- Born: 21 September 1927 England
- Died: 4 July 1987 (aged 59)
- Education: London School of Economics
- Known for: "Muted Group Theory", Ethnographic research in Cameroon, Study of Nyongo witchcraft
- Spouse: Shirley Ardener
- Scientific career
- Fields: Social Anthropology, History
- Workplaces: London School of Economics, University of Oxford
- Doctoral advisor: E. E. Evans-Pritchard

= Edwin Ardener =

British social anthropologist and academic (1927–1987)

Edwin Ardener (21 September 1927 – 4 July 1987) was a British social anthropologist and academic. He was also noted for his contributions to the study of history. Within anthropology, some of his most important contributions were to the study of gender, as in his 1975 work in which he described women as "muted" in social discourse.

A graduate of the LSE, Ardener took up an Oxford lectureship in social anthropology at the invitation of E. E. Evans-Pritchard. His ethnographic research concentrated on Africa, particularly on Cameroon. His history of the Bakweri of Cameroon in the nineteenth century is regarded as definitive. In his works about Cameroon, he also wrote about a form of witchcraft in Cameroon known as Nyongo.
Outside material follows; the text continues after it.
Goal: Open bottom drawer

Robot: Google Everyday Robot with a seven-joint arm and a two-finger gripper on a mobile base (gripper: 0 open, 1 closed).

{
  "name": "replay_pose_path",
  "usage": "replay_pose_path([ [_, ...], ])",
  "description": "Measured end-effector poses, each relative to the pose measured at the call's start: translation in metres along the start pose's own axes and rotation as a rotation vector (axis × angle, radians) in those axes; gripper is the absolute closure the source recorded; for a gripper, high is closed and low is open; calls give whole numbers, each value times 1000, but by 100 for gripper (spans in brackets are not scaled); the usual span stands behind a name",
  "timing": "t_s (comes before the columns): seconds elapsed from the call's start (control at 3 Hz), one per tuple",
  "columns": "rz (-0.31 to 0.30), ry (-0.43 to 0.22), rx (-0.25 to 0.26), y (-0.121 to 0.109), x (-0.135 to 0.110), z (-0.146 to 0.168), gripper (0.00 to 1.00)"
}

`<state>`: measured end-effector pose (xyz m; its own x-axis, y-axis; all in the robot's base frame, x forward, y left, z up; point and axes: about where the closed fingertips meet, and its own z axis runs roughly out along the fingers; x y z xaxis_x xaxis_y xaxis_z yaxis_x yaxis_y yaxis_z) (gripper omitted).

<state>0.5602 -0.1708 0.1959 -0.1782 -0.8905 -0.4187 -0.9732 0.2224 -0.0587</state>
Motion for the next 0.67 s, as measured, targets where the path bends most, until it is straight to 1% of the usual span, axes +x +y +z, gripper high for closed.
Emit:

One of his best-known contributions to anthropology came in the 1975 article " 'The Problem' revisited", in Perceiving Women, a volume edited by his wife and fellow anthropologist Shirley Ardener. In this essay he advanced the theory that women have been a muted group, comparatively unheard in social discourse, whose relative silence might also be seen as a function of the dominant group's deafness to them. He identified a problematic tendency in anthropological methodology to talk only to men and about women, thereby ignoring at least half the sample of people they were supposed to be observing. Ardener diagnosed the problem as a result of the fact that ethnographic methods were both devised and verified by male anthropologists, who did not realise what they were overlooking.